In addition, if at least one significance test exceeds 20% but none exceeds 40%, the final amendments require financial statements only for the “most recent” interim period rather than “any” interim period. This revision eliminates the need to provide a comparative interim period when only one year of audited target company financial statements is required. In the SEC’s view, providing a comparative interim period when there is no requirement for a corresponding comparative annual period may have limited utility for investors and creates an additional burden on issuers to prepare that information. Focusing on the most recent interim period provides the most relevant and material information to investors. However, notwithstanding this accommodation from the SEC, note that auditors may still require prior-year interim financials for purposes of comfort.

It is important to note that if an issuer’s acquisition of the target company is subject to a shareholder vote, the requirements of Form S-4 or Form F-4 will control what historical financial statements must be included for the target company in the proxy statement or proxy statement/prospectus. Consider, for example, an acquiring issuer that files a Form S-4 proxy statement/prospectus in order to obtain any required shareholder vote.

Notwithstanding the maximum two-year period called for in the final amendments, Form S-4 could still require three years of historical financial statements for the target company in the transaction subject to the shareholder vote. However, if Regulation S-X requires that issuer to include in its proxy statement/prospectus historical financial statements for a target in an unrelated acquisition, the modified time period requirements set forth in the final amendments would apply to that unrelated target company.

Modifications to the Investment Test and the Income Test to Measure Significance

Investment Test

Prior to the final amendments, the investment test compared the issuer’s investments in the target business (generally, the purchase price in the acquisition) against the acquiring issuer’s total assets. Under the final amendments, the investment test has been revised to compare the issuer’s investments in the acquired business to the aggregate worldwide market value of the issuer’s voting and non-voting common equity—i.e., instead of total assets. The rationale for this change is that it will help eliminate anomalous “false positive” results from comparing the target company’s market value to the acquirer’s historical asset book value, which for many companies bears no relation to the actual value of the company. In place of that comparison, the final amendments effectively require the comparison of the acquirer’s market value to what is generally the purchase price of the target company. As a result, the final amendments provide for an apples-to-apples test that should render a more meaningful measure of the significance of the acquisition to the issuer.
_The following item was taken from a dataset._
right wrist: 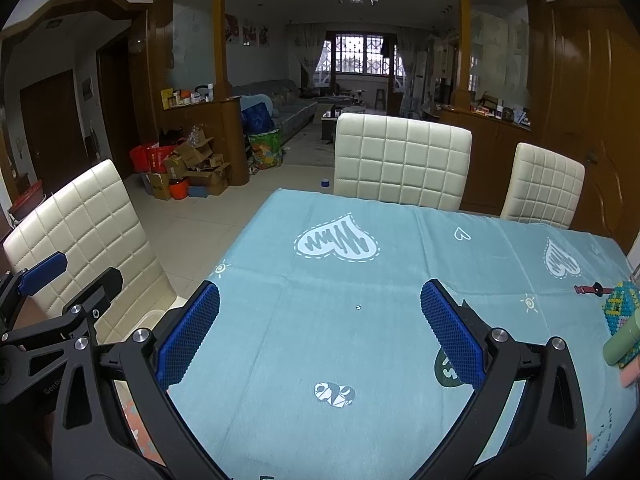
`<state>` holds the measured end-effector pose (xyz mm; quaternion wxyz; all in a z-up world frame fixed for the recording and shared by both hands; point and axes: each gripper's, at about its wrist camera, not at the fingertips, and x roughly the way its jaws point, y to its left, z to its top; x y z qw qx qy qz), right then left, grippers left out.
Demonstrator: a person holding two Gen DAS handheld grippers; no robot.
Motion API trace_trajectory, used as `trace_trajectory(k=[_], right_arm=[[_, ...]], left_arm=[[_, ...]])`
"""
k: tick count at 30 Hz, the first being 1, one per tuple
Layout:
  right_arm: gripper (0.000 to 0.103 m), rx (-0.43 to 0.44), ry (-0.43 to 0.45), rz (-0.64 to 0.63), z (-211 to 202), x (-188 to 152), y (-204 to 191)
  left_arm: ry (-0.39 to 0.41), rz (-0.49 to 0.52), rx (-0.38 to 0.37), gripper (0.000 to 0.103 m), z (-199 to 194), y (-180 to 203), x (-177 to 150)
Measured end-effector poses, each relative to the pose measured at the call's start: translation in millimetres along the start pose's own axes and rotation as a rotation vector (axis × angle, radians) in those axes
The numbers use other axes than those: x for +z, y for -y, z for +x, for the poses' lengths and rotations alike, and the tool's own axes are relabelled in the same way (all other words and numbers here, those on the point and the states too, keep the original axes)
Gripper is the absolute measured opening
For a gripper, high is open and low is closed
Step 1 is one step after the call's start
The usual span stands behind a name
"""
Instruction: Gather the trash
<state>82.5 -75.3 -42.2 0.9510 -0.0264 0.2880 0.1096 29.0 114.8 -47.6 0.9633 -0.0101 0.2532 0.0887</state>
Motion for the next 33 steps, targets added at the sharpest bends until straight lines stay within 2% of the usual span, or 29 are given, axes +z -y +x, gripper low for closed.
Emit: trace_trajectory(k=[33], right_arm=[[0.1,-0.027,0.019,0.003,-15.2,0.6,12.4]], left_arm=[[0.023,-0.01,-0.007,0.083,-13.4,7.7,1.5]])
While the aggregate worldwide market value of the acquirer generally is readily available information that can be objectively determined by the market, there are cases (such as for an IPO issuer) where this measure is not available. In these cases, the final rules continue to require the use of the book value of total assets of the issuer and its consolidated subsidiaries for the investment test. For this reason, this revision affords less relief to IPO candidates than for companies that are already public.

The final amendments also require that “investments in” the target company include the fair value of contingent consideration (such as earn-outs), so long as that contingent consideration is required to be recognized at fair value by the issuer at the acquisition date under U.S. GAAP or IFRS, as applicable. However, if applicable accounting standards don’t require the contingent consideration to be recognized at fair value, then all contingent consideration must be included, except to the extent payment of all or any portion of the contingent consideration is remote.

Income Test

Currently, the income test consists of a single component, based on income from continuing operations before income taxes. For early-stage issuers that do not anticipate positive net income for several years—or issuers with marginal net income or loss in a recent fiscal year—using only the income component could have the effect of requiring financial statements for otherwise immaterial acquisitions. Consider the example of a substantial, rapidly growing company that is not yet generating net income because it is investing for growth. That company could experience a “false positive” test result from the acquisition of a vastly smaller company making losses that, while immaterial to the acquirer, nonetheless exceed the acquirer’s own bottom line by 20% or more. Under the final amendments, a new revenue component [2] has been added to the income test to help mitigate against these false positive results.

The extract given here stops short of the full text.